#### Goal of the exercise:
Count up the lines below that include the string "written" and report the number by itself.

--- START ---

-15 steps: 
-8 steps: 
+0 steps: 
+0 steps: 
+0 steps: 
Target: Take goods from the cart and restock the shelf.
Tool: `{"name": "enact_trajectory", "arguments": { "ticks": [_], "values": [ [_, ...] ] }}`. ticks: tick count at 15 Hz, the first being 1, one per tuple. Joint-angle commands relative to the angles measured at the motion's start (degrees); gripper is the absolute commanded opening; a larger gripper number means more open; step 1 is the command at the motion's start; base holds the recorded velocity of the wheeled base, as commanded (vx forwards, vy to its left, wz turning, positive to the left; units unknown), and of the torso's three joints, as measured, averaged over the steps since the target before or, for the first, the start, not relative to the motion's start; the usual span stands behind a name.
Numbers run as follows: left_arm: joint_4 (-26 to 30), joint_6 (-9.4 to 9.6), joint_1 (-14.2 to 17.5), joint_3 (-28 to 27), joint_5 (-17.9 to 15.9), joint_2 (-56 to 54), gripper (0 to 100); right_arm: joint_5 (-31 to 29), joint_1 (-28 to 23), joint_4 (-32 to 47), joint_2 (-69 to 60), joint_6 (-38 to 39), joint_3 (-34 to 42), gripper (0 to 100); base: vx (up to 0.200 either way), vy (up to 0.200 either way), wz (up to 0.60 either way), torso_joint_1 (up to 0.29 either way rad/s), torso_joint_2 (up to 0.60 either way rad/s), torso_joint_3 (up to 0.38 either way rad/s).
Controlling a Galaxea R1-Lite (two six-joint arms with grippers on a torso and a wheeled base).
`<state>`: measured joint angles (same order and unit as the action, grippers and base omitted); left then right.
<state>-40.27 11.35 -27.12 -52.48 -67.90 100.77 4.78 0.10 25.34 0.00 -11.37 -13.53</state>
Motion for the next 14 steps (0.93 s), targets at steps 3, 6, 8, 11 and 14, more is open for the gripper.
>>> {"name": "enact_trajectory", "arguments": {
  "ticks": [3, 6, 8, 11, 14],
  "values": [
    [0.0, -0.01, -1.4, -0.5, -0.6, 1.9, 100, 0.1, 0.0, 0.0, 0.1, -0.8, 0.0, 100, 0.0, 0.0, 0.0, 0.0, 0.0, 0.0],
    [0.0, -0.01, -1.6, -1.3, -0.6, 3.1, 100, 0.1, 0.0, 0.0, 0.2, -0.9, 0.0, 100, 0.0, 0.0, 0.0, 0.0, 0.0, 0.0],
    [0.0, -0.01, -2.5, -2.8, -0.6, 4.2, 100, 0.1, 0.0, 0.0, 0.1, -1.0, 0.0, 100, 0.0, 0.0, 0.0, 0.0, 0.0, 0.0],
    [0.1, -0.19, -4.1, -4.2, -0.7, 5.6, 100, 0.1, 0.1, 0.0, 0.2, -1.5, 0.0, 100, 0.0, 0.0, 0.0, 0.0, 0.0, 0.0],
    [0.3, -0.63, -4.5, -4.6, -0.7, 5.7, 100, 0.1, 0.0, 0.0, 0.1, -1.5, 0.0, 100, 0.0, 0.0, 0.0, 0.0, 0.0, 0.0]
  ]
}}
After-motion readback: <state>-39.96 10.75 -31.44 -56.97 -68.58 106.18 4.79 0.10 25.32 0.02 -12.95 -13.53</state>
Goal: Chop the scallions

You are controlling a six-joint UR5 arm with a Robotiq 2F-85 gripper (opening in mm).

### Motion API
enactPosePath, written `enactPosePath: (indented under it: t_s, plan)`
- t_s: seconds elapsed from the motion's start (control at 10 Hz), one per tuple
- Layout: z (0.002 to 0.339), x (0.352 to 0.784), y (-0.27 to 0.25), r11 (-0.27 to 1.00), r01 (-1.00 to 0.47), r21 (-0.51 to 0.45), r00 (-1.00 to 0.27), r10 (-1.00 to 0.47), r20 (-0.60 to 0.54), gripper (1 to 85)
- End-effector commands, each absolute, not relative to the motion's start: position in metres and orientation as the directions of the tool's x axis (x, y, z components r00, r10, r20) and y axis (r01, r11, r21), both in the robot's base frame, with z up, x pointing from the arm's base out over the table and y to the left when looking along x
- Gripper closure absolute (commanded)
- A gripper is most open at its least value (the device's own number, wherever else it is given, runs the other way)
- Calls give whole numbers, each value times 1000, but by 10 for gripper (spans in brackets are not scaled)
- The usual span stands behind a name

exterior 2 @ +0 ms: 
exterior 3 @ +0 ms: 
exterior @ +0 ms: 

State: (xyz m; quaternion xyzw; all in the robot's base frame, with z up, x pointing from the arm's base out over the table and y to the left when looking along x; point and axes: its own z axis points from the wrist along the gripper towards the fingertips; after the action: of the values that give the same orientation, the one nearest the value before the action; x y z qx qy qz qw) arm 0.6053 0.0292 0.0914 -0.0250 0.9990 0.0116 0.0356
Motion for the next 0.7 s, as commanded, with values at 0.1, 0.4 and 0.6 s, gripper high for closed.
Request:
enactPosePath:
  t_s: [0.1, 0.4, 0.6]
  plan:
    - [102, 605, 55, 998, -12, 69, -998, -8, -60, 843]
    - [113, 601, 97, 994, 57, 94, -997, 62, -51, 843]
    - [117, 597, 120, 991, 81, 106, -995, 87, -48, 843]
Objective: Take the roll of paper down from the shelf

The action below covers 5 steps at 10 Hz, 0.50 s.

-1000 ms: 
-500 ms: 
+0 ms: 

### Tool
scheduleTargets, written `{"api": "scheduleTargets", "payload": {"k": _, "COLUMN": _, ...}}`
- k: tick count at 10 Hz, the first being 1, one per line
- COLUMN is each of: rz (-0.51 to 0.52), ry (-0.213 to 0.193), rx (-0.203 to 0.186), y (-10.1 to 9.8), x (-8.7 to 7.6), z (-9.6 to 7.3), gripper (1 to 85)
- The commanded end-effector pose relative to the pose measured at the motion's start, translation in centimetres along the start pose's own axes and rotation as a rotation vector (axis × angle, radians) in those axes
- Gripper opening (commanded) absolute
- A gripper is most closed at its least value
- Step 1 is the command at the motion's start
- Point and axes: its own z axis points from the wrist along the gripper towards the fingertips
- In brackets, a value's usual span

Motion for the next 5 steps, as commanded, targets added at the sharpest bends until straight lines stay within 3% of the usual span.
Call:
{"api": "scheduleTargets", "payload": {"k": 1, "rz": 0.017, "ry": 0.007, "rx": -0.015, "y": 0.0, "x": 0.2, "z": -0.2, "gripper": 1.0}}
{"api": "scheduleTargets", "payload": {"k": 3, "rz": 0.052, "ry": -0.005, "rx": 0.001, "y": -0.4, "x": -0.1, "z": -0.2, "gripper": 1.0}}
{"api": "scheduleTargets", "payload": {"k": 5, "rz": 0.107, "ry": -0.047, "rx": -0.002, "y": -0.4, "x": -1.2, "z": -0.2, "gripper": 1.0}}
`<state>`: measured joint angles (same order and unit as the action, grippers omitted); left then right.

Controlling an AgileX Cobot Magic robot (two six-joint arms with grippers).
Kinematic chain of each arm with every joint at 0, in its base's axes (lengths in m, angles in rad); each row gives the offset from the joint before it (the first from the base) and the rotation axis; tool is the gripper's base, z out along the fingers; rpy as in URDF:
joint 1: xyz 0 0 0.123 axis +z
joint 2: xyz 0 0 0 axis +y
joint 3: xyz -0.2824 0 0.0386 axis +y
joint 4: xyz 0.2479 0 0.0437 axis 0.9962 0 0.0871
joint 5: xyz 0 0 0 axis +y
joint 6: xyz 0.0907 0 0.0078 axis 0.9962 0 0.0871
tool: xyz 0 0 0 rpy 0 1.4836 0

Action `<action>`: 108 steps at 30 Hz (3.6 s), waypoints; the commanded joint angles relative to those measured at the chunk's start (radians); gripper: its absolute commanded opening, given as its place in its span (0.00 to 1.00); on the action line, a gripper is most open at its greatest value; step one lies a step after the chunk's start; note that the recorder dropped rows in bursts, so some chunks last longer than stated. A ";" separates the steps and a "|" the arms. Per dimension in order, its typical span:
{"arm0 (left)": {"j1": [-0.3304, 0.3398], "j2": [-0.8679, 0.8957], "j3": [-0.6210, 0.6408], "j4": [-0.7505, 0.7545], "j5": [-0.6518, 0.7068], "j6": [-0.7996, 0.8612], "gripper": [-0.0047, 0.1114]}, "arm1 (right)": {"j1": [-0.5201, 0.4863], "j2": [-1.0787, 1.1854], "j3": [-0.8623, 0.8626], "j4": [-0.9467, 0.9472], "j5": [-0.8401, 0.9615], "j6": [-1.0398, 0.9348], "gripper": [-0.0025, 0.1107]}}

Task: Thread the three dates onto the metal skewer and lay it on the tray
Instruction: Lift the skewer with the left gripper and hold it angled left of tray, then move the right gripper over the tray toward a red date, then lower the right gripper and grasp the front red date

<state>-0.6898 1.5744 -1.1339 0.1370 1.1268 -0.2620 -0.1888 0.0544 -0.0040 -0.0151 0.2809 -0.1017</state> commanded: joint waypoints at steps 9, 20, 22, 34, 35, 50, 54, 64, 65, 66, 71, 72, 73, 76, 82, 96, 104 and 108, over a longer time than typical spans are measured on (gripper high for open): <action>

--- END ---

#### Answer for this exercise:
2